Information provided -
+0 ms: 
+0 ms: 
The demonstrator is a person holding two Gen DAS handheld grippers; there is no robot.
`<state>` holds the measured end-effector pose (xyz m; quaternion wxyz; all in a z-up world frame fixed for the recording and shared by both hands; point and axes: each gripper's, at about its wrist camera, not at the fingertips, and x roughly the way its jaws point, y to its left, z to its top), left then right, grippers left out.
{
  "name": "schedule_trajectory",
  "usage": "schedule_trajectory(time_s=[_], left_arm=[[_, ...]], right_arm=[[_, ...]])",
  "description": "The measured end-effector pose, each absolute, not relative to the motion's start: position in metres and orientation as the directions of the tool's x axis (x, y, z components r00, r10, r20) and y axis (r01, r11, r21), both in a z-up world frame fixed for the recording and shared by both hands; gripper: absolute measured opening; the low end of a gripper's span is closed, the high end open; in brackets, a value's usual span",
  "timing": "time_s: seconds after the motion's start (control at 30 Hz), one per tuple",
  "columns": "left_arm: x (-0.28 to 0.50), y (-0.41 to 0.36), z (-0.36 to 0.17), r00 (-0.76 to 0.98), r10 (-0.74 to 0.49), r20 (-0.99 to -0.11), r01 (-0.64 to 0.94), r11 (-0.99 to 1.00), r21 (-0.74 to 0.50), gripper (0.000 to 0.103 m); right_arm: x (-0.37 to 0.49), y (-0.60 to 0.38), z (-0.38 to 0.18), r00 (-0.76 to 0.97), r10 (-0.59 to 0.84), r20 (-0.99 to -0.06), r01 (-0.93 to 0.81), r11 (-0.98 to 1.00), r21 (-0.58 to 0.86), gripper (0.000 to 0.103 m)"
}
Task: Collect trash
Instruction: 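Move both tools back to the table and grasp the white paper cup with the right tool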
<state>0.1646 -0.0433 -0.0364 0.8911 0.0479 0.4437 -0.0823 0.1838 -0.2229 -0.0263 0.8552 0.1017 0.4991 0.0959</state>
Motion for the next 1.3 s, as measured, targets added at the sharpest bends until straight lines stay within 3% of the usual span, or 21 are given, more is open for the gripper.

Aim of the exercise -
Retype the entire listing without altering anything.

Result of this exercise -
+0 ms: 
+0 ms: 
The demonstrator is a person holding two Gen DAS handheld grippers; there is no robot.
`<state>` holds the measured end-effector pose (xyz m; quaternion wxyz; all in a z-up world frame fixed for the recording and shared by both hands; point and axes: each gripper's, at about its wrist camera, not at the fingertips, and x roughly the way its jaws point, y to its left, z to its top), left then right, grippers left out.
{
  "name": "schedule_trajectory",
  "usage": "schedule_trajectory(time_s=[_], left_arm=[[_, ...]], right_arm=[[_, ...]])",
  "description": "The measured end-effector pose, each absolute, not relative to the motion's start: position in metres and orientation as the directions of the tool's x axis (x, y, z components r00, r10, r20) and y axis (r01, r11, r21), both in a z-up world frame fixed for the recording and shared by both hands; gripper: absolute measured opening; the low end of a gripper's span is closed, the high end open; in brackets, a value's usual span",
  "timing": "time_s: seconds after the motion's start (control at 30 Hz), one per tuple",
  "columns": "left_arm: x (-0.28 to 0.50), y (-0.41 to 0.36), z (-0.36 to 0.17), r00 (-0.76 to 0.98), r10 (-0.74 to 0.49), r20 (-0.99 to -0.11), r01 (-0.64 to 0.94), r11 (-0.99 to 1.00), r21 (-0.74 to 0.50), gripper (0.000 to 0.103 m); right_arm: x (-0.37 to 0.49), y (-0.60 to 0.38), z (-0.38 to 0.18), r00 (-0.76 to 0.97), r10 (-0.59 to 0.84), r20 (-0.99 to -0.06), r01 (-0.93 to 0.81), r11 (-0.98 to 1.00), r21 (-0.58 to 0.86), gripper (0.000 to 0.103 m)"
}
Task: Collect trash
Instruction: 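Move both tools back to the table and grasp the white paper cup with the right tool
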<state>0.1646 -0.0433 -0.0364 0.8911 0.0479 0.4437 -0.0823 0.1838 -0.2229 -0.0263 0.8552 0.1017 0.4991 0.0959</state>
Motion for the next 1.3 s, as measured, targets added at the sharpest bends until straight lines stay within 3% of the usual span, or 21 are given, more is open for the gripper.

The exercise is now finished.